Partners: CNRS, INFN, FAU, CERN (+ collaborators: University of Manchester, Lund University)
Project description
The Dark Matter Test Science Project (TSP) operated within the European Science Cluster of Astronomy and Particle physics ESFRI research infrastructures (ESCAPE) project.
This project was a collaboration between scientists in European Research Infrastructures and experiments seeking to explain the nature of dark matter (such as HL-LHC, KM3NeT, CTA, DarkSide). The goal of this Science Project was to highlight the synergies between different dark matter communities and experiments, by producing new scientific results as well as by making the necessary data and software tools fully available.

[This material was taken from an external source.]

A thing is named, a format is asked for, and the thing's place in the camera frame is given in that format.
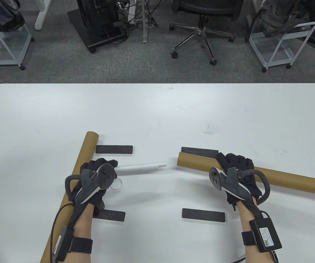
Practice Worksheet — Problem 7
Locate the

Many of the European Research Infrastructures within ESCAPE have experiments that are searching for Dark Matter. There is a clear complementarity between these experiments under a variety of dark matter hypotheses. Connecting results and potential discoveries from different experiments requires the engagement of all scientific communities involved – astrophysics, particle physics and nuclear physics – as already recommended within the update of the European Strategy of Particle Physics.
Technical challenge
Besides the interpretation of results in terms of dark matter theories, synergies also exist between different communities and experiments in the tools needed to produce those results, in particular in terms of data management, data analysis and computing.
ESCAPE researchers funded by EOSC-Future have developed a Virtual Research Environment (VRE) that takes full advantage of these synergies. The VRE hosts both FAIR data and software, so that data analyses from different experiments can be executed in full.
The EOSC Future added value
The following lists the services developed by ESCAPE that are essential to this science environment and are contributed to EOSC Future:
- AAI: A fully developed AAI solution following the AARC blueprint, so scientists in the TSP’s can use a single user identity for all aspects of work
- Data Lake: federated storage services with open and embargoed datasets
- Rucio – data location catalogue and policy engine. ESCAPE FTS (File Transfer Service) – for moving data around; integrated with the AAI service and the storage endpoints. Additionally: caching and streaming services to deliver data to processing and analysisA software catalogue to publish all of the needed analysis components, and make them available for the various groups involved in the TSP work
- Virtual Research Environment: An analysis environment, with a Jupyter notebook deployment, and access to scalable compute resources, tying in all these services
Main results
- Delivered the services above, and implemented five different data analyses from experiments looking for dark matter (more being onboarded) on the VRE
- Talk & proceedings at the TOOLS20 conference (review of state-of-the-art tools for high energy physics and cosmology
- Engagement via Consortia (ECFA, APPEC, NUPECC, JENAS)
- DM is a recognised challenge for the communities
- Invited poster by DM postdoc at the JENAS conference 2022
- Two plenary talks at the biggest international conference for computing in high energy physics (CHEP), one on the DM Science Project and another one on the VRE [1][2]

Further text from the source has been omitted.